Data records

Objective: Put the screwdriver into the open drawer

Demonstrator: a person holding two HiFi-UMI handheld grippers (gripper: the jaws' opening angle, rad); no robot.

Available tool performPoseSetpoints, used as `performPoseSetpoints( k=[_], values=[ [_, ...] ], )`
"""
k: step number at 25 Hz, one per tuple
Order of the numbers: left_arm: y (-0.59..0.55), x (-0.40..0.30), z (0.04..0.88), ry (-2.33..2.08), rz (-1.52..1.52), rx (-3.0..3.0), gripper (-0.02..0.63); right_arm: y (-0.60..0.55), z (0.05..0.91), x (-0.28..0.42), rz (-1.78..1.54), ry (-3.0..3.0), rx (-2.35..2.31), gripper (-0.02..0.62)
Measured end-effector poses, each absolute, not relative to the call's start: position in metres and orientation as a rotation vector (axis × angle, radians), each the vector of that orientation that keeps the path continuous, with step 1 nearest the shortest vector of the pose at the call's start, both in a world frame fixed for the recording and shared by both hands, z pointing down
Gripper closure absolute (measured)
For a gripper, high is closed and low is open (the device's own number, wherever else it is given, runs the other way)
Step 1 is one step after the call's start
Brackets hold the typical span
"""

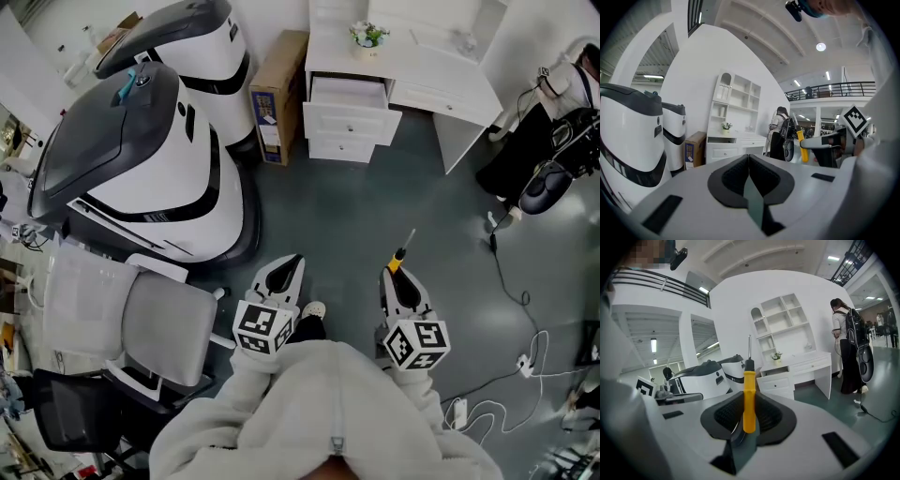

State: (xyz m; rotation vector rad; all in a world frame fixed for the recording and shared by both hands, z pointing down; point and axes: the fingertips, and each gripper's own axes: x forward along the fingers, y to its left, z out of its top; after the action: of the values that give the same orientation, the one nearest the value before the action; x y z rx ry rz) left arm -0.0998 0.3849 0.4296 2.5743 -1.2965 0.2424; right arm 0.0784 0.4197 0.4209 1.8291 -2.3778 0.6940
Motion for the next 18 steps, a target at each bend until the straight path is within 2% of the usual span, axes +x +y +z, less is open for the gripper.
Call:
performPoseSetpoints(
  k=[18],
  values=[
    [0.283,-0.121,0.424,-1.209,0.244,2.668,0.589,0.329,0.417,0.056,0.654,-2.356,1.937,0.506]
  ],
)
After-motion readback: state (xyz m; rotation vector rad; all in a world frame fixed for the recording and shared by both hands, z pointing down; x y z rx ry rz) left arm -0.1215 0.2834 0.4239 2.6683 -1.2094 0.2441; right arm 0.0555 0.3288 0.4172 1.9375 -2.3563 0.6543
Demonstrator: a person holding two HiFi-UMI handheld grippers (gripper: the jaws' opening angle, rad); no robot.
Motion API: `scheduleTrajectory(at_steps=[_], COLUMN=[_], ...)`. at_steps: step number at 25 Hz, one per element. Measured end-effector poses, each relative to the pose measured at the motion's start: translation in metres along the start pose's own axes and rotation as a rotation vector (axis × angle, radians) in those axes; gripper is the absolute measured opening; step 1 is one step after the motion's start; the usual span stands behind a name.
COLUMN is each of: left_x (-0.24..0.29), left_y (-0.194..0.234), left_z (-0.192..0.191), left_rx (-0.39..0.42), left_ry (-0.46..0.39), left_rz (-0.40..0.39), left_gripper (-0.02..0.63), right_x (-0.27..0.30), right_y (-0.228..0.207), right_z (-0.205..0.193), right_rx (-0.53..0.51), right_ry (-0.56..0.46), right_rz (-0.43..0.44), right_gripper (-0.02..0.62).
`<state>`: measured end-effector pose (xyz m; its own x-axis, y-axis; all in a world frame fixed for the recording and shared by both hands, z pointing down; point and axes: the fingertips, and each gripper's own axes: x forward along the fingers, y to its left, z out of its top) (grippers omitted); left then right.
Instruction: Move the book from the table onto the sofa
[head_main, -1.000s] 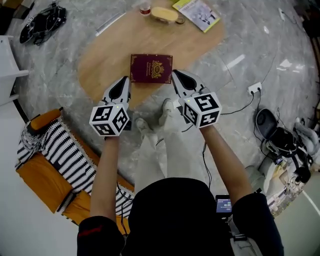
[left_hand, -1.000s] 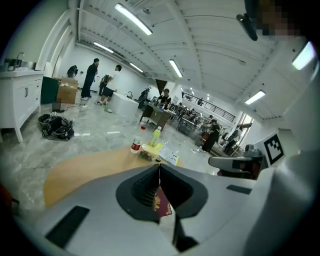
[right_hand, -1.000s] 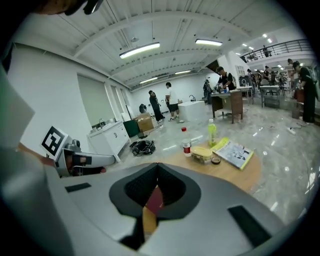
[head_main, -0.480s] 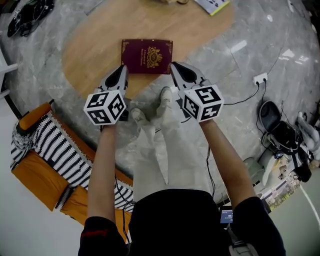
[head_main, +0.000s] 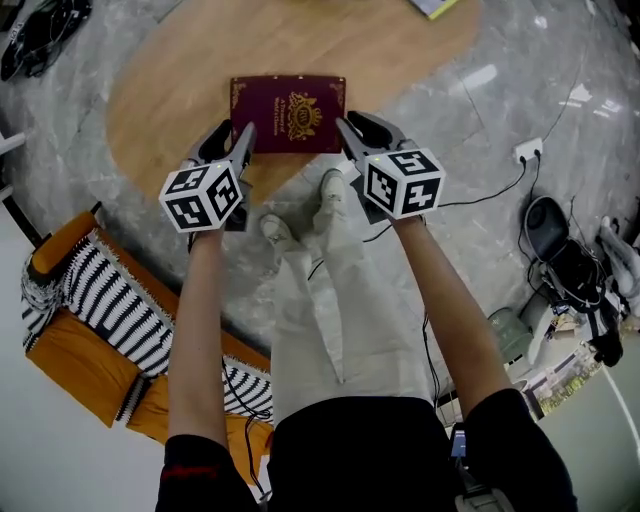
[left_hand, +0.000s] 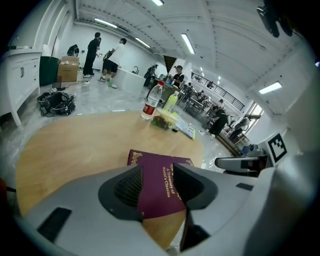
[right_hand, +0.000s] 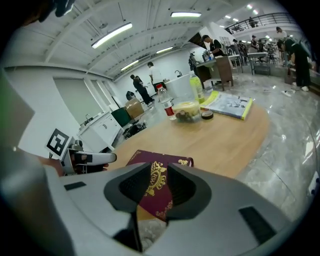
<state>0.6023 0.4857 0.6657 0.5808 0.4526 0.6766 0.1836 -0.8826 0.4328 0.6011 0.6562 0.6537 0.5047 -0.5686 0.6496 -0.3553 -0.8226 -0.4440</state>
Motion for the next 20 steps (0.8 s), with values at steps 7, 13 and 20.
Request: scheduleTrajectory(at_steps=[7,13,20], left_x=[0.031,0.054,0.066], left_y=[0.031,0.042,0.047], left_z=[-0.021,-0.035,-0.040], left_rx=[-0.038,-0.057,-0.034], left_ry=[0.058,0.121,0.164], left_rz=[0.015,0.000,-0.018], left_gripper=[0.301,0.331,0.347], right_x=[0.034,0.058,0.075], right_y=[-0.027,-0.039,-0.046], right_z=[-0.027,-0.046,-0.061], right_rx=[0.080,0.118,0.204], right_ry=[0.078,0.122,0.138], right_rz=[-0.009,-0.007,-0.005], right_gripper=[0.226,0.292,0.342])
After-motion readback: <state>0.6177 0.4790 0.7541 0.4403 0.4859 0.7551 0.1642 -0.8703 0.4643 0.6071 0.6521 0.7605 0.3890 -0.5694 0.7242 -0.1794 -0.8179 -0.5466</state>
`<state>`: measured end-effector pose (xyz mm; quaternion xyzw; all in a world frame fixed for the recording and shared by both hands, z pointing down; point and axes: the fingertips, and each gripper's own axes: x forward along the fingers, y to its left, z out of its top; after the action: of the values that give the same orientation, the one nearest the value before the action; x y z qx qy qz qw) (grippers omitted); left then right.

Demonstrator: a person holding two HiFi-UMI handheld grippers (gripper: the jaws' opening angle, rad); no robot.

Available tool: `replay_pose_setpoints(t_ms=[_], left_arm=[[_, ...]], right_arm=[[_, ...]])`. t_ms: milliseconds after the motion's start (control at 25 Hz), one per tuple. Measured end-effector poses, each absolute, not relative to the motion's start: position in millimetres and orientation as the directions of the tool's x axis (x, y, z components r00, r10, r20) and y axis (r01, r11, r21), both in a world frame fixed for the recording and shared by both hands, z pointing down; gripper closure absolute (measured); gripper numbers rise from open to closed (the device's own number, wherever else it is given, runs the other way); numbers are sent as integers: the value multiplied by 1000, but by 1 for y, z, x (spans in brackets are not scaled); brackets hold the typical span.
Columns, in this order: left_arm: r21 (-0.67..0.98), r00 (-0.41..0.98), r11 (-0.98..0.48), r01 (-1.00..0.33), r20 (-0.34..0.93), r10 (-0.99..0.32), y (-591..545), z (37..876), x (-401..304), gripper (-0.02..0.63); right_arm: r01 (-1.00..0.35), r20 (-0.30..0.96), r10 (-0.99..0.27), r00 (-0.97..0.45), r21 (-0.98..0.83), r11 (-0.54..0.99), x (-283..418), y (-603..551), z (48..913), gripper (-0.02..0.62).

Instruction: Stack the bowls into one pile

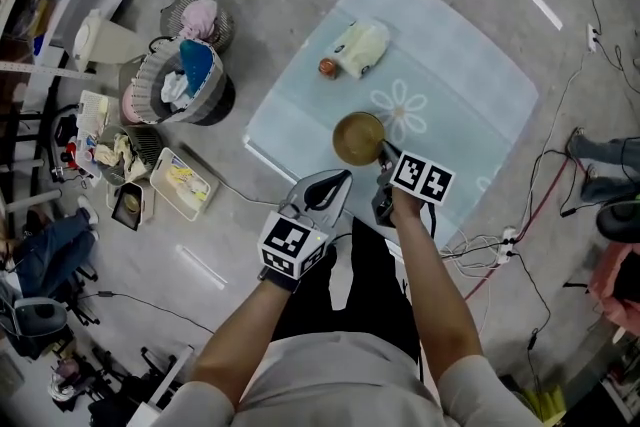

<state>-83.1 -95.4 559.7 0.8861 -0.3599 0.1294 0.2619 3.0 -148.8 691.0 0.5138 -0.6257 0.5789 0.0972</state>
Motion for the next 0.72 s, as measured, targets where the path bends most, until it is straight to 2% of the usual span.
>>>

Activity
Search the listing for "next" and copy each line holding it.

Task response
Motion for the next 18 steps, a target at each bend until the straight path is within 2% of the usual span, axes +x +y +z, less is open for the gripper.
Motion for the next 20 steps (0.8 s), with values at steps 7, 13 and 20.
Motion for the next 0.72 s, as measured, targets where the path bends most, until it is straight to 2% of the usual span.

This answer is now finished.